PARIS, FRANCE | NAGOYA, JAPAN

SCULPTURE IN STONEWARE & PORCELAIN

 

 

Yoshimi Futamura is a Japanese ceramic artist who works and lives in France since 1986 . She was born in 1959, in Nagoya, Aichi Prefecture. She studied in Japan at the School of Ceramic Art in Seto from 1979–82, and is a graduate of the Centre Artisanal de Ceramic de L’Ecole Duperre in Paris. Her work resides with the collection of the Harn Museum of Art, the AIC Ariana Museum in Geneva, the Yale University Art Gallery and The Brooklyn Museum.

 

For Yoshimi Futamura, ceramics is an art. Her intuitive understanding of the matter comes from her childhood spent in Nagoya, and then from her meeting with the Masters of the Seto Centre. In no time, thanks to the tea ceremony,  she discovered the link between ceramics and the practice of the art of living.

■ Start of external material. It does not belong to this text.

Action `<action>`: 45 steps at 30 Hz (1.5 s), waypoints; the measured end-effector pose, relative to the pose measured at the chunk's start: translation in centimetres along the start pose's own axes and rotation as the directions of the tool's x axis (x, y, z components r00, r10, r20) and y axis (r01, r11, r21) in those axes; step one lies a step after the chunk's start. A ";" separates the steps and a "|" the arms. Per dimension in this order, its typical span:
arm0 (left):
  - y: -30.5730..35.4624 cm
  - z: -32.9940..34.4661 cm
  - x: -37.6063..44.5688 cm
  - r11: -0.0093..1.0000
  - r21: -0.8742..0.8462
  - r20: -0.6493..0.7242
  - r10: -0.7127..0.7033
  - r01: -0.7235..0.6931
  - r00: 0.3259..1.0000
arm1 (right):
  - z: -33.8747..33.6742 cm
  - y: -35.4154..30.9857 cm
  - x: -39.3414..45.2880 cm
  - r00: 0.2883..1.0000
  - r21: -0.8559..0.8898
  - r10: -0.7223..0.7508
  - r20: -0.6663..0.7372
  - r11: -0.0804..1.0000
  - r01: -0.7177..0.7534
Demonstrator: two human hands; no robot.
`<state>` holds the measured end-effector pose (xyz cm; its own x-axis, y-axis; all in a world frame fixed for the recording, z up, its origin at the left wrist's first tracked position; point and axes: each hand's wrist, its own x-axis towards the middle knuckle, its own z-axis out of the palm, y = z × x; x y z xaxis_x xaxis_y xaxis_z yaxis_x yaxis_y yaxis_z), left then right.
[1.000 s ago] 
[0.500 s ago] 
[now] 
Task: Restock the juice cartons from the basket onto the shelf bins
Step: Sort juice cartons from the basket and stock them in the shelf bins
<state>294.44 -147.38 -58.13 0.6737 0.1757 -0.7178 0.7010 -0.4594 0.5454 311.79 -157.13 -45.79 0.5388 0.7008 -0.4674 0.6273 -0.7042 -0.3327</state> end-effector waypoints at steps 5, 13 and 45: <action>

As a student she was initiated in the art of  wood firing and the spiritual dimension implicit therein. Shaped by the thinking of its creator, the terra cotta work is an invitation to discover the path of a tactile imagination. For Yoshimi Futamura it becomes a centre, a new spirit echoing that of the earth seen by the artist as a being per se, but also as a natural asset leading us to something shared, and to humility. It is indeed with this observation of an original bond with the living world, sometimes forgotten by human beings, that Yoshimi Futamura signs in clay. This quality of eye and touch, peculiar to the Japanese ceramicist, finds its roots in an age-old history which is freely expressed in her works.

 

Yoshimi uses a blend of stoneware clays and a mixture of fired and raw granulated porcelain to create her collapsed rounded forms that appear both vegetal and geological in origin. These forms are sometimes encrusted with feldspar, and enhanced with cobalt and iron oxide glazes on the interior that are sometimes iridescent. The texture of her work may appear burned, crushed, creased, charred, or speckled with fine granules. Futamura’s artwork can be read within the concept of wabi sabi, or imperfect, incomplete beauty. The irregularity of her pieces only increases their meditative quality.

“When I look at clay, when I touch it, when sometimes I taste it, I try to feel, to sense the secret message of this marvelous material, to understand the power of clay! How can I translate it in my work? And most difficult of all, how can I ensure that this power lives on after my firing? Clay is not just any material, it is something living.”